The ripple effects of the patient experience
Today, most C-suite and senior finance leaders can quantify how much payment is at risk based on their HCAHPS survey scores. Yet it’s a mistake for leaders to view the patient experience purely in that context, Wolf says.
“We have to look at the broader ripple effects of the experience we create in our organization for the true impact of our efforts and investment,” he says. Although The Beryl Institute study found that consumers recall positive experiences over negative experiences, patients also said they share their experience with others regardless. And because consumers say the recommendations they receive from families and friends are the most important factor in their decision making, how patients experience their care should be top of mind for C-suite leaders.
Wolf issues this warning to leaders: If you fail to invest in the patient experience, you may lose potential customers to other organizations that can deliver what patients want, expect and deserve.
The evolving role of chief experience officer
In response to the rising tide of consumerism, about 65% to 70% of healthcare organizations have designated a senior leader who is responsible for the patient experience, Wolf says. Not all have the title of chief experience officer (CXO). Instead, they may have titles such as system director of experience or vice president of culture and experience.

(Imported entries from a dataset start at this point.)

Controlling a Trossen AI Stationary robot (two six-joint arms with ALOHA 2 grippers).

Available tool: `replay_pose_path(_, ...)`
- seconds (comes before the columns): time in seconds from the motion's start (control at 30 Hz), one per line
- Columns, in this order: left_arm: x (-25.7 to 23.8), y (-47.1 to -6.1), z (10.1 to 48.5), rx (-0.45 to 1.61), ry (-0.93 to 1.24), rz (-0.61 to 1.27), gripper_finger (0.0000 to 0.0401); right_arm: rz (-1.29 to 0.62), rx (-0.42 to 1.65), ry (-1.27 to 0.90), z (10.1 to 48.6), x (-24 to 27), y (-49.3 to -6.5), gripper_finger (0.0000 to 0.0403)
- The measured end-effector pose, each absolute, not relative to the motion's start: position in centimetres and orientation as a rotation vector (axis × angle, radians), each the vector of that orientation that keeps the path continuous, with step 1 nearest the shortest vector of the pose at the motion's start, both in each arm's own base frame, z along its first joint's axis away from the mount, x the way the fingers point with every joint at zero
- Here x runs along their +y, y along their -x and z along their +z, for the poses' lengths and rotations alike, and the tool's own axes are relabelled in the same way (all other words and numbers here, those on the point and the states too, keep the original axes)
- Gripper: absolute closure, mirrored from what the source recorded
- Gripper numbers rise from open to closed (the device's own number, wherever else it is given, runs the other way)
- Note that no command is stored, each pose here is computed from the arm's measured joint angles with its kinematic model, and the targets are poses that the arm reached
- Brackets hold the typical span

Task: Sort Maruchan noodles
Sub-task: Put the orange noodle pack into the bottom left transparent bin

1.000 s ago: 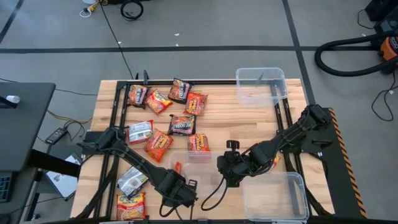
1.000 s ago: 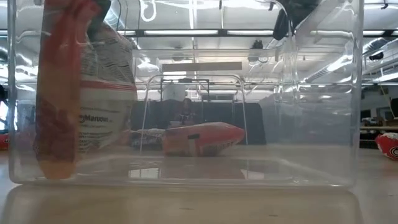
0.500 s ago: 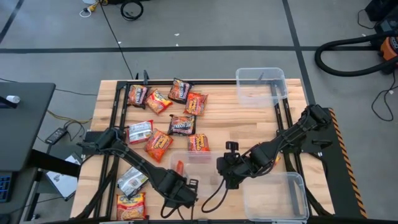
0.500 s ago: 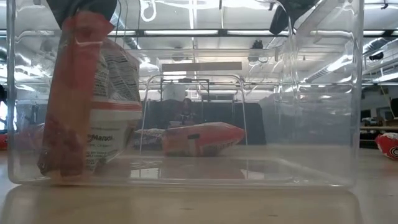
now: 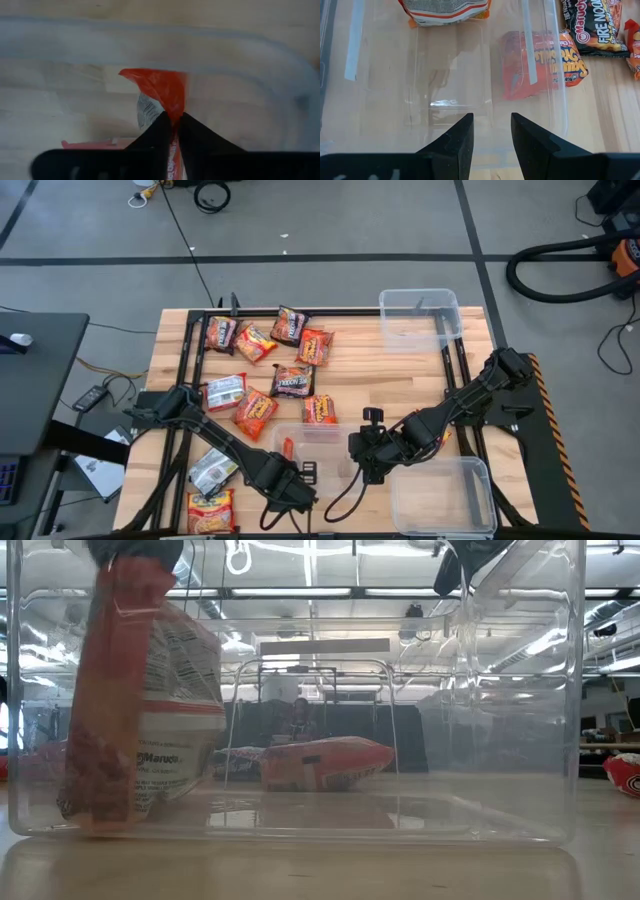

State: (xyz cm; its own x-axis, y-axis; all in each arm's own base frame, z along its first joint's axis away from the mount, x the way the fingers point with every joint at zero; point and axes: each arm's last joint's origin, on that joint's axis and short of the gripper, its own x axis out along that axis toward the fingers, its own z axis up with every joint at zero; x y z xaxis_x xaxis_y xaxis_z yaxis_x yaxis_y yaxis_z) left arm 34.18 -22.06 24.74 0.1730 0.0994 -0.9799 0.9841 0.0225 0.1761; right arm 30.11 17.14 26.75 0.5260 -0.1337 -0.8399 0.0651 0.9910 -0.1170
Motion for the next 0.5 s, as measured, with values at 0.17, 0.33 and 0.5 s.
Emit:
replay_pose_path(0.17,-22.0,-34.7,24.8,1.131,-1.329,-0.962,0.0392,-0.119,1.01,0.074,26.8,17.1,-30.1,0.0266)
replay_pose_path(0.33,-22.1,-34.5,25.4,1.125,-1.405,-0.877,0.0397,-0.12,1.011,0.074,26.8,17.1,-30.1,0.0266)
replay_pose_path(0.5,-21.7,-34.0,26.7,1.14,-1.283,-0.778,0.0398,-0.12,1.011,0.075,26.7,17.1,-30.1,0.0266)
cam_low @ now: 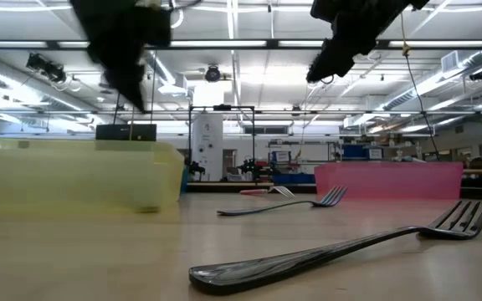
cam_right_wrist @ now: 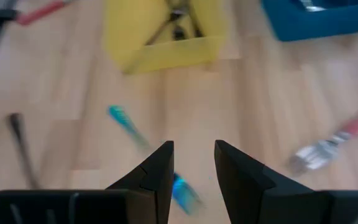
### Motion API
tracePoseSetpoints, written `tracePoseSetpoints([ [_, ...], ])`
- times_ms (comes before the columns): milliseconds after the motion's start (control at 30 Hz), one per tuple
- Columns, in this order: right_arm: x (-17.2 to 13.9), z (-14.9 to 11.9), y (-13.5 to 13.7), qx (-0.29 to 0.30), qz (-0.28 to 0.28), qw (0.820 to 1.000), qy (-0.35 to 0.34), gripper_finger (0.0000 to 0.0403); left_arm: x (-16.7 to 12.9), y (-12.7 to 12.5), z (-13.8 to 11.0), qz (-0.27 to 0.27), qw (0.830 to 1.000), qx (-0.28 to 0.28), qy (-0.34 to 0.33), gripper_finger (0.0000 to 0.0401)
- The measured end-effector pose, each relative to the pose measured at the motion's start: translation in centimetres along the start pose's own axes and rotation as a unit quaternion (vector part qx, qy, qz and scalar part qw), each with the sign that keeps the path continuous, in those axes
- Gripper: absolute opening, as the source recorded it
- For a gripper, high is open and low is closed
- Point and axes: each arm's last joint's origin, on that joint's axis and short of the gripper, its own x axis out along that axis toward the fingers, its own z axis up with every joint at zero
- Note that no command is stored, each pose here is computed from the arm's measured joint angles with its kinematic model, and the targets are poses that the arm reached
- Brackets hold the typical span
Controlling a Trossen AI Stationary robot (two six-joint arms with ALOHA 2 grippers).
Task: Sort silverware by color (type)
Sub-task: Put the left blue fork into the red bin
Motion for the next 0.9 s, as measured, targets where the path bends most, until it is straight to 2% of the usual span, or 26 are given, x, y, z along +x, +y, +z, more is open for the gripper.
tracePoseSetpoints([
  [133, -0.1, 0.0, -0.4, 0.012, -0.057, 0.998, -0.003, 0.0124, -0.8, -1.2, 3.0, -0.058, 0.99, -0.032, -0.127, 0.0107],
  [233, -0.1, 0.1, -0.8, 0.029, -0.087, 0.996, -0.01, 0.0124, -0.4, -1.9, 4.3, -0.077, 0.979, -0.032, -0.187, 0.0107],
  [467, -0.2, 0.3, -1.7, 0.084, -0.115, 0.989, -0.026, 0.0124, 4.2, -2.9, 4.8, -0.06, 0.982, -0.015, -0.18, 0.0107],
  [900, -0.3, 0.4, -2.2, 0.106, -0.121, 0.986, -0.035, 0.0124, 11.9, -4.6, 5.0, -0.06, 0.981, 0.01, -0.182, 0.0107],
])
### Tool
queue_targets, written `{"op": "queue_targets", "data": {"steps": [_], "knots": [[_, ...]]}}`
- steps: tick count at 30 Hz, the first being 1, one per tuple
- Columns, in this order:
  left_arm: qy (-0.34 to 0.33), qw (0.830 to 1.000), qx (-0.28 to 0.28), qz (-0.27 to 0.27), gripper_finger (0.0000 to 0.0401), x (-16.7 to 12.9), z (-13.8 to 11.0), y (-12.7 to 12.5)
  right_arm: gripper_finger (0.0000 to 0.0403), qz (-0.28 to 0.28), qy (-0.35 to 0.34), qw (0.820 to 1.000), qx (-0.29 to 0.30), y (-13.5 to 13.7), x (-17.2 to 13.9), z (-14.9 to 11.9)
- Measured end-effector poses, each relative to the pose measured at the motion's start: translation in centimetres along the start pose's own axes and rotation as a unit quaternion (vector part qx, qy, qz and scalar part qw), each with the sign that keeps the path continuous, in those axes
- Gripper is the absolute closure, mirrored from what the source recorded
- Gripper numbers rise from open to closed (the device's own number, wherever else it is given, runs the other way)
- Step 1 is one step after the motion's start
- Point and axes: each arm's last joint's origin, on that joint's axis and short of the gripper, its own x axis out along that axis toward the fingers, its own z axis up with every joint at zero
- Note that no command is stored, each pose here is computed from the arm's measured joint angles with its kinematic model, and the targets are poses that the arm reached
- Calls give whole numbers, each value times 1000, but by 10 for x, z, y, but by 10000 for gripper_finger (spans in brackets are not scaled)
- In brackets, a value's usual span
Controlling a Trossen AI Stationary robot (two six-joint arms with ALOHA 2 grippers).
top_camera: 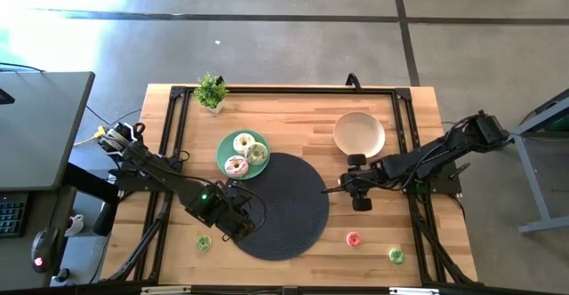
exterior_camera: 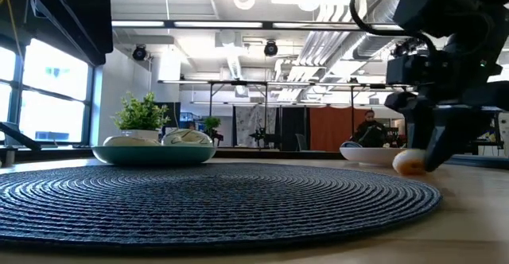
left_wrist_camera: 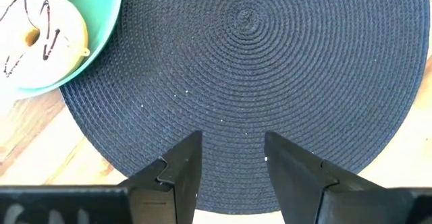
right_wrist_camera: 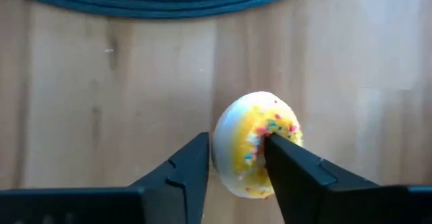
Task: Pick & Place donuts
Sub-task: Put the small yellow donut on the white plate
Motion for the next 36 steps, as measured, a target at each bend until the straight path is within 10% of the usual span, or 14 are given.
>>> {"op": "queue_targets", "data": {"steps": [8, 16, 25, 36], "knots": [[-25, 1000, 0, 3, 242, 0, 2, 0, 387, -142, -45, 988, -41, -18, -18, 35], [-30, 999, -6, -8, 242, 0, 3, -3, 365, -391, -7, 917, 83, -89, -30, 44], [-28, 999, 13, -28, 242, -1, 3, -6, 388, -265, 23, 941, 209, -141, -11, 8], [-30, 999, 32, -27, 242, -1, 4, -6, 285, -186, 15, 964, 192, -151, -8, 1]]}}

Reporting structures also differ widely. Some patient experience leaders are considered part of the C-suite and report to the CEO, while others may be part of the quality department or report to the CNO or COO. Additionally, only about a third of these leaders are 100% focused on the patient experience.
Regardless of title, patient experience leaders can play valuable roles. They can help ensure that other C-suite leaders consider the patient experience as part of their organization’s growth strategy, capital investments, new construction, technology and staffing practices, Wolf says.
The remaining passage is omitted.